Provided material:
************

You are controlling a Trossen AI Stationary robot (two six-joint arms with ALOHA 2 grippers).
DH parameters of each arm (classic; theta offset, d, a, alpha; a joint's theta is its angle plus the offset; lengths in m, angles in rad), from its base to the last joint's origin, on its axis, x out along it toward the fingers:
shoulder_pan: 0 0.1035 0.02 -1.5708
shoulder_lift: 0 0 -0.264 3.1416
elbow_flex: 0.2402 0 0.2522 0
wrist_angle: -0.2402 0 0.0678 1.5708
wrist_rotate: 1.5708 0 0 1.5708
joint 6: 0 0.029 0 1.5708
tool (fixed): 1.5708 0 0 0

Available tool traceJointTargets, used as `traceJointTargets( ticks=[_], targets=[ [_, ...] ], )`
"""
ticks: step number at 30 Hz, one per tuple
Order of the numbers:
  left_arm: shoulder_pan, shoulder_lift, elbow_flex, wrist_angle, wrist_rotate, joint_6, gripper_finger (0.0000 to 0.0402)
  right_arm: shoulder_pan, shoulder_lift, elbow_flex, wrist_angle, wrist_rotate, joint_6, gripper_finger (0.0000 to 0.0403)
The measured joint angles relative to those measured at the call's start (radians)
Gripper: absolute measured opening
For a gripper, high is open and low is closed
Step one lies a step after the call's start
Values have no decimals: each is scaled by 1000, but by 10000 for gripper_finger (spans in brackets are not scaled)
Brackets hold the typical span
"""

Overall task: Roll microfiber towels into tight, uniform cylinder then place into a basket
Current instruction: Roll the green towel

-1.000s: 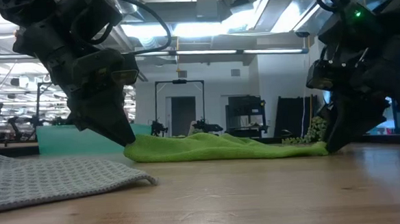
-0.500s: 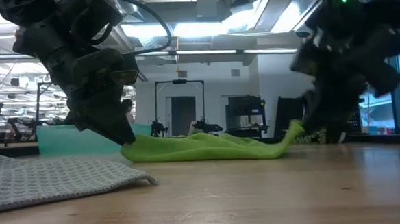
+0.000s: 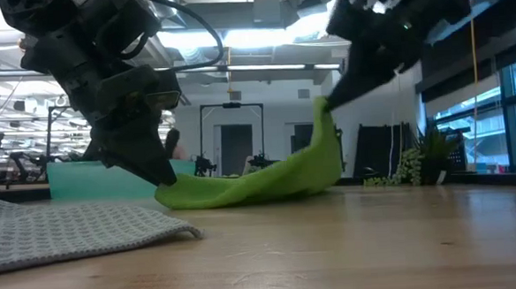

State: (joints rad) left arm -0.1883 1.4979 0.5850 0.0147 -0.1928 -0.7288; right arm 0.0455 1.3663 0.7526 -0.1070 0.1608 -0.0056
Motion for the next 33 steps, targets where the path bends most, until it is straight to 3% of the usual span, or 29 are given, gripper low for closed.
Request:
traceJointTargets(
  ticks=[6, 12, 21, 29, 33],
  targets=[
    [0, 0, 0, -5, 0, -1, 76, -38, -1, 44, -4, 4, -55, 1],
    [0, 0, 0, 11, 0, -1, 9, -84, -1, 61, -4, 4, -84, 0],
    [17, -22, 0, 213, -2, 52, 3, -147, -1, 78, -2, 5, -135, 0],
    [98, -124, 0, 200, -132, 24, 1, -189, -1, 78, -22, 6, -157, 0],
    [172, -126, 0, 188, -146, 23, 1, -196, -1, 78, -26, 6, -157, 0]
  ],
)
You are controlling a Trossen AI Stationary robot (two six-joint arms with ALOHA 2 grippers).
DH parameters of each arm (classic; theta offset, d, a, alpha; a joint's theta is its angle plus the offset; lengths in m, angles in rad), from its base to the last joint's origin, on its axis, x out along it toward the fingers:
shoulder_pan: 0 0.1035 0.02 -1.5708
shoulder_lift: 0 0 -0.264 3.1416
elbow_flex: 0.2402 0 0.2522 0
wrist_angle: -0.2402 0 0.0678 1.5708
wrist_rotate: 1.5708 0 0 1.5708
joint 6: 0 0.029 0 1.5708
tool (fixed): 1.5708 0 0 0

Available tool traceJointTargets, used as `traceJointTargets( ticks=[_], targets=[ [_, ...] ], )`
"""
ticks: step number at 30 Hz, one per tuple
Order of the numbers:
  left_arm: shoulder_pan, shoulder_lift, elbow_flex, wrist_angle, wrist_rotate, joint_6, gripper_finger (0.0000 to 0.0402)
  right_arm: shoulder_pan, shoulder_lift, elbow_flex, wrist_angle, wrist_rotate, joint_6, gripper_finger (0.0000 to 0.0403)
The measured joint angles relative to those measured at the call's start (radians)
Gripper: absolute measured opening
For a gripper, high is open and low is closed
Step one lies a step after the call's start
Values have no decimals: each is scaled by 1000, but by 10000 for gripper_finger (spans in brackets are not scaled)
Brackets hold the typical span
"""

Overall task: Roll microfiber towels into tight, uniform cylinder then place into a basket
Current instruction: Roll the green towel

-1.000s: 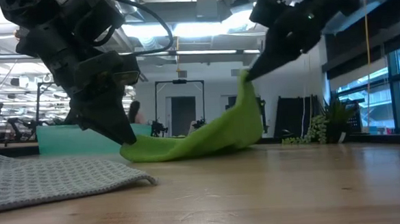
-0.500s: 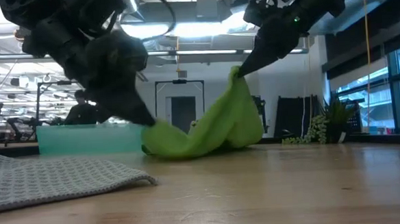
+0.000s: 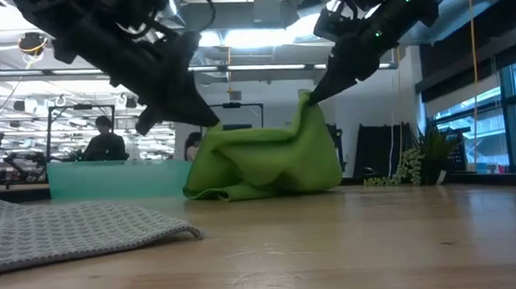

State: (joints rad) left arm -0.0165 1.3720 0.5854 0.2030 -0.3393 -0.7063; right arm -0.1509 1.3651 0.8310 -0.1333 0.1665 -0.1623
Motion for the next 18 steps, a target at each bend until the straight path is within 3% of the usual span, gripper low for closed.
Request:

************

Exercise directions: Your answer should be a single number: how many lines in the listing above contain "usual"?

Output for this exercise: 2